→ **TASK TO CARRY OUT**
Go through the records below and tally the lines that include "post". Answer with the number only.

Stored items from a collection

##############################

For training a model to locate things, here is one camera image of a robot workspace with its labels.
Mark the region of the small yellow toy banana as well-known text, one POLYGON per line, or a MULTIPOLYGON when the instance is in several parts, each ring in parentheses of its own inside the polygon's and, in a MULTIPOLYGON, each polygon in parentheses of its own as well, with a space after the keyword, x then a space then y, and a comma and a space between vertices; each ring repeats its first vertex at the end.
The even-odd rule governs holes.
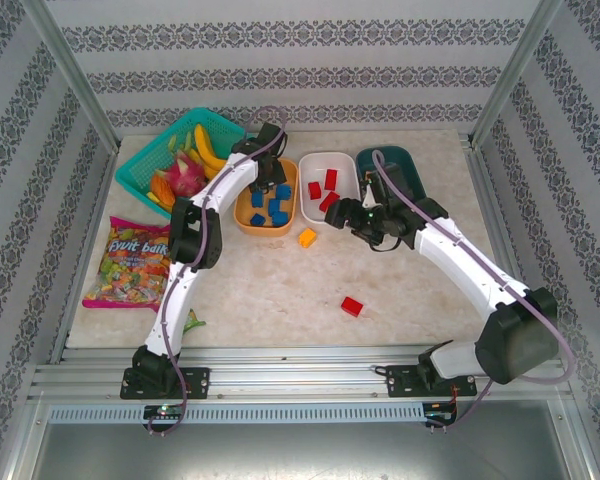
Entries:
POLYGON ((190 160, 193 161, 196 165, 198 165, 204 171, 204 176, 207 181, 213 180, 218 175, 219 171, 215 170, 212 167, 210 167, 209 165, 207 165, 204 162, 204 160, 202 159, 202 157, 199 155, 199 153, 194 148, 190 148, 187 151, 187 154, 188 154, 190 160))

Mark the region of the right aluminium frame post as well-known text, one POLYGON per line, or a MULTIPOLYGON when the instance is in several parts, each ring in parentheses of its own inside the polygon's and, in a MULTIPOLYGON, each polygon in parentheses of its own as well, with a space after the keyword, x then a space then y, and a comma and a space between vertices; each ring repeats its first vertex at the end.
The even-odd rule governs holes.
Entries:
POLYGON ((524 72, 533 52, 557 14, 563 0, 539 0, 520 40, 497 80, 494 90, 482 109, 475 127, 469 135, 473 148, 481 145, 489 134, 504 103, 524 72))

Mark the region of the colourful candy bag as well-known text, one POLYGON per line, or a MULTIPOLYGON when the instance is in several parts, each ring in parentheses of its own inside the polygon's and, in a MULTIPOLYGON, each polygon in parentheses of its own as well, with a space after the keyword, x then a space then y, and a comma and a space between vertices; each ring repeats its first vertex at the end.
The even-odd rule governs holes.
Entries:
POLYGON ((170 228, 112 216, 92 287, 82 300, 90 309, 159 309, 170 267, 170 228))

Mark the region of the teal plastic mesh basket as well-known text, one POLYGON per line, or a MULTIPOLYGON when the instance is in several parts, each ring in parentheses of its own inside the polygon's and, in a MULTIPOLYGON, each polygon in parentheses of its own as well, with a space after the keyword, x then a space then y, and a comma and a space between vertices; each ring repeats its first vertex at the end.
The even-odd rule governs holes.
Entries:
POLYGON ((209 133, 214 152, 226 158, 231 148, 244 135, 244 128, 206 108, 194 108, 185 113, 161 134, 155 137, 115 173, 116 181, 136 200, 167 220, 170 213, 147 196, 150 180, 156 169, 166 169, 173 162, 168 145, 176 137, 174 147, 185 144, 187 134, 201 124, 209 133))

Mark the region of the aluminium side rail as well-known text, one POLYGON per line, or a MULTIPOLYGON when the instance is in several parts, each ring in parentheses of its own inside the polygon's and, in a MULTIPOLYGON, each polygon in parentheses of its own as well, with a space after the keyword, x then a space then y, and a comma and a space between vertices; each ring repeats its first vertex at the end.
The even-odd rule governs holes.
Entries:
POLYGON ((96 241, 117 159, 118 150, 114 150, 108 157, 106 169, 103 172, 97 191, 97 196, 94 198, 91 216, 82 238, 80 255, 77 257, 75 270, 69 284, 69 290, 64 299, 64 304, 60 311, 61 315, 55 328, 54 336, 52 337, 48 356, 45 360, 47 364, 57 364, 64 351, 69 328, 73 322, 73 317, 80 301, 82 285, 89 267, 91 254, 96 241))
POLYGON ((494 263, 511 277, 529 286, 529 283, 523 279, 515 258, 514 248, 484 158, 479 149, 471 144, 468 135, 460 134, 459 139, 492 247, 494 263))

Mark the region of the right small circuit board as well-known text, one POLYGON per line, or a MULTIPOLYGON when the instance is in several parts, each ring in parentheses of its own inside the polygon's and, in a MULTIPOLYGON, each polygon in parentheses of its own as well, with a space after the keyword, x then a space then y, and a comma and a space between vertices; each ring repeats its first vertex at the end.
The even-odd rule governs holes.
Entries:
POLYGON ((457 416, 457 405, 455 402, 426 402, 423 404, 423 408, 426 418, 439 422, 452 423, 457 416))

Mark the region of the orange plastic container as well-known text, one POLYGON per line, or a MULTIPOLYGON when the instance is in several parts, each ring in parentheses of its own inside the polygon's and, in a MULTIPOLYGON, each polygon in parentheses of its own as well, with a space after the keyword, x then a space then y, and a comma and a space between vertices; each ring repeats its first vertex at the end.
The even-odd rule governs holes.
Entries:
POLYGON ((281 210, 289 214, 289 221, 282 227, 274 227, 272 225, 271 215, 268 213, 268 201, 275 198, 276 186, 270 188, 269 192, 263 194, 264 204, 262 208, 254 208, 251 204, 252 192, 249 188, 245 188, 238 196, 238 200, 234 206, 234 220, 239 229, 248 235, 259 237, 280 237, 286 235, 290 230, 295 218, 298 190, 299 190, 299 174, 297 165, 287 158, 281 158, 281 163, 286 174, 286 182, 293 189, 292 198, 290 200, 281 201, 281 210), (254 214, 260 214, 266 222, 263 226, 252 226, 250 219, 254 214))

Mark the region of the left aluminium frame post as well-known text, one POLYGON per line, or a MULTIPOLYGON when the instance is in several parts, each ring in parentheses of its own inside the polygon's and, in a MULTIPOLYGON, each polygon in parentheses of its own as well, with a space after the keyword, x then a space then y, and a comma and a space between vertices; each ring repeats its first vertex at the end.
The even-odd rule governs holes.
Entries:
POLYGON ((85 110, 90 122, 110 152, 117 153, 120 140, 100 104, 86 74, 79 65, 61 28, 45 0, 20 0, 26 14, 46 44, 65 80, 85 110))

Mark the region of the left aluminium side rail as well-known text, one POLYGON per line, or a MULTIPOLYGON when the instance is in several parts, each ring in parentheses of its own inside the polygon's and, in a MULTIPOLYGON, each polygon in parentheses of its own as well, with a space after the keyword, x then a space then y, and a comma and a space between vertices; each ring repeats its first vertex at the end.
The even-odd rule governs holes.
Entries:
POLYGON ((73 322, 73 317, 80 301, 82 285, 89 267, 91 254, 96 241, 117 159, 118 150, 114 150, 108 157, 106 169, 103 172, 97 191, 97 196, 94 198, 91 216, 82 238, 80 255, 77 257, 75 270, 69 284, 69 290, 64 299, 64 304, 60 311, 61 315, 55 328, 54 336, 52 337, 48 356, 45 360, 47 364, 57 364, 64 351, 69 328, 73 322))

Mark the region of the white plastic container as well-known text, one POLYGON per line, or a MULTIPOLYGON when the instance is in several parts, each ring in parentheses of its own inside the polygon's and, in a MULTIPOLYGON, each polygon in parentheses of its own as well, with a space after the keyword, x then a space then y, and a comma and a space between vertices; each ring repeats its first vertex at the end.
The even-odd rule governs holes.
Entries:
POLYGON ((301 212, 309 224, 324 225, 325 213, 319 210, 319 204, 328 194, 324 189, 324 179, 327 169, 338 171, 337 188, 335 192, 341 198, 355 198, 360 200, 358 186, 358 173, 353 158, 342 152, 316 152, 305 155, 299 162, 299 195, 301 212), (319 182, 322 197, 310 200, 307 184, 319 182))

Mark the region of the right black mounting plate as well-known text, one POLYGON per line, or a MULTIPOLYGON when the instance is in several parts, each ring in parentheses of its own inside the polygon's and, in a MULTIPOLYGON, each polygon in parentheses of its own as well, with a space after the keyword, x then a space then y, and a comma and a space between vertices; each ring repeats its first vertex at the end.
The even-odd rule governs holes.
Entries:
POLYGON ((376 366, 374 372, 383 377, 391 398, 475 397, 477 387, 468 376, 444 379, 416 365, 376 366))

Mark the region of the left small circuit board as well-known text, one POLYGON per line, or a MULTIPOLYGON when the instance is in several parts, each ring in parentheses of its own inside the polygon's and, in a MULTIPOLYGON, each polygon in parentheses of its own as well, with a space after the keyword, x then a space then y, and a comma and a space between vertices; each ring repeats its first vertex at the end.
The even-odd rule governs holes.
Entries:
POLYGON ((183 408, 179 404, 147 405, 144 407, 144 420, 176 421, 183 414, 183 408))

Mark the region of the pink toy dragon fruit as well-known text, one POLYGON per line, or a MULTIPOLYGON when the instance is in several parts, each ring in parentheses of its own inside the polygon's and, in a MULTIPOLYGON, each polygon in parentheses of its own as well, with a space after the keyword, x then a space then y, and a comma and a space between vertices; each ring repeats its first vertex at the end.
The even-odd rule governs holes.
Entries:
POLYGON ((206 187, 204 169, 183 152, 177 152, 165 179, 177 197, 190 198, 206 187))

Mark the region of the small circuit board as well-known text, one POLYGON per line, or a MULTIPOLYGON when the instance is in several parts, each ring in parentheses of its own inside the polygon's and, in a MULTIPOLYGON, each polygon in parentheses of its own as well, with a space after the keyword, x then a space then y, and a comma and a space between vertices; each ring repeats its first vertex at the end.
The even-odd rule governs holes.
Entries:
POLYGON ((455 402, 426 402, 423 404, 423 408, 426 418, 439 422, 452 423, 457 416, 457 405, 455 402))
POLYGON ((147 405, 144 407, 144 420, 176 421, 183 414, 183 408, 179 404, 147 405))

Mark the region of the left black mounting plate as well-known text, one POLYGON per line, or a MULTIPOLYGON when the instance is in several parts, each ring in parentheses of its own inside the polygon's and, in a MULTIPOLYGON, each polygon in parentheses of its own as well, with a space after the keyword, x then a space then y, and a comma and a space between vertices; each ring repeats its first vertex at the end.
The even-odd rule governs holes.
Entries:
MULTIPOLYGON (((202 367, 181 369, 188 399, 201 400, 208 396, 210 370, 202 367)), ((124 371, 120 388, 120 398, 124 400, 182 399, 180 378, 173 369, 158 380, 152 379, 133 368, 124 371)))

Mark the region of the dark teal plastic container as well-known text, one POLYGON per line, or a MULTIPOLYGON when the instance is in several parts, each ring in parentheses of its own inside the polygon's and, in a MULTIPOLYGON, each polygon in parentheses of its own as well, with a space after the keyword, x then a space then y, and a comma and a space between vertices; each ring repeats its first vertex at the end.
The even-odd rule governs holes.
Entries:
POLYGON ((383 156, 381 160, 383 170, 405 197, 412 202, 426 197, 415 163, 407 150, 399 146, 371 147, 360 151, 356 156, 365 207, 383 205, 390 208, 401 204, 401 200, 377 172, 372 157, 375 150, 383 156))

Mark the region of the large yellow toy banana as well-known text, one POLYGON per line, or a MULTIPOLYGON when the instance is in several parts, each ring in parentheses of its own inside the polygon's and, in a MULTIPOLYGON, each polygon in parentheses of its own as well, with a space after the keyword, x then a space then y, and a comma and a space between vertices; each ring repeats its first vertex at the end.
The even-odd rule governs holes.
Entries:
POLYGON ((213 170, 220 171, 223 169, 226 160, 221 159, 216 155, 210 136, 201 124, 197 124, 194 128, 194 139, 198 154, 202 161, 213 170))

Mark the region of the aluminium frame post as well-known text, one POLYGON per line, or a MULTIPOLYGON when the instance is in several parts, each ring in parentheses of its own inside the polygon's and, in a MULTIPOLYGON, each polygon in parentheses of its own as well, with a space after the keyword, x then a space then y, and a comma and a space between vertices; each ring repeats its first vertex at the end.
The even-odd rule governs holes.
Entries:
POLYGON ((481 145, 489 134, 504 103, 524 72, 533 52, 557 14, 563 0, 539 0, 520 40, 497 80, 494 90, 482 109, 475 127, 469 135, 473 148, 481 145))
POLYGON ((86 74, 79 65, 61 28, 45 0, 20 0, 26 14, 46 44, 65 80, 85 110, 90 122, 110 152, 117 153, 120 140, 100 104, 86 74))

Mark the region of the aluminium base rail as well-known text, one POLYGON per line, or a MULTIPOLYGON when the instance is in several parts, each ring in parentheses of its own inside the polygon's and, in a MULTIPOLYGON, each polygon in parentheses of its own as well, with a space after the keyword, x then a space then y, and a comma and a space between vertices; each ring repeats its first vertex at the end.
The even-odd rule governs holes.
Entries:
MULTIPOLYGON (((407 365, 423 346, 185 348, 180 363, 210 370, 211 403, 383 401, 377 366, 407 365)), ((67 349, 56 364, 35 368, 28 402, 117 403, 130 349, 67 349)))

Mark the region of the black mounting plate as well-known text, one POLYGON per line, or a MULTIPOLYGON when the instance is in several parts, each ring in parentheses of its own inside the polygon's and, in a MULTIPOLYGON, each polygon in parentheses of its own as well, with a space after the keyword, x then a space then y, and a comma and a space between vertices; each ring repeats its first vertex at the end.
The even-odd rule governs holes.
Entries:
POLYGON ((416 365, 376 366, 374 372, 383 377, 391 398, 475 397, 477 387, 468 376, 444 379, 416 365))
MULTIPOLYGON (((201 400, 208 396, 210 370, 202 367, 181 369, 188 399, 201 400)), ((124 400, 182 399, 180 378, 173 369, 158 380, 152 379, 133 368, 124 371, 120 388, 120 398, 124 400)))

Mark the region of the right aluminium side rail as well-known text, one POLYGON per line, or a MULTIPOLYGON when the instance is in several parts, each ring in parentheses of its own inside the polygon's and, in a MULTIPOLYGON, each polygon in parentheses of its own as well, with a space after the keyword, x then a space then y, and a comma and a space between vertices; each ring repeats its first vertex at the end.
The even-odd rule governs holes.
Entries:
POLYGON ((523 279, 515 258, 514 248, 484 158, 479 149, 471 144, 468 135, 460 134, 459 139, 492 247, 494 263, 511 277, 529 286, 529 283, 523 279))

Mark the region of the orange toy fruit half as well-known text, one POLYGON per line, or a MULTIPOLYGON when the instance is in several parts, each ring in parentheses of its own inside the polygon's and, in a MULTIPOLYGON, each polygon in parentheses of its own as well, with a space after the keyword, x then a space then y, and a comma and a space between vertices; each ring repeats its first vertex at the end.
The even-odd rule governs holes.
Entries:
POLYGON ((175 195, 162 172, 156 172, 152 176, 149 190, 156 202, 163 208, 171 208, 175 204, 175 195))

##############################

→ **SOLUTION BELOW**
3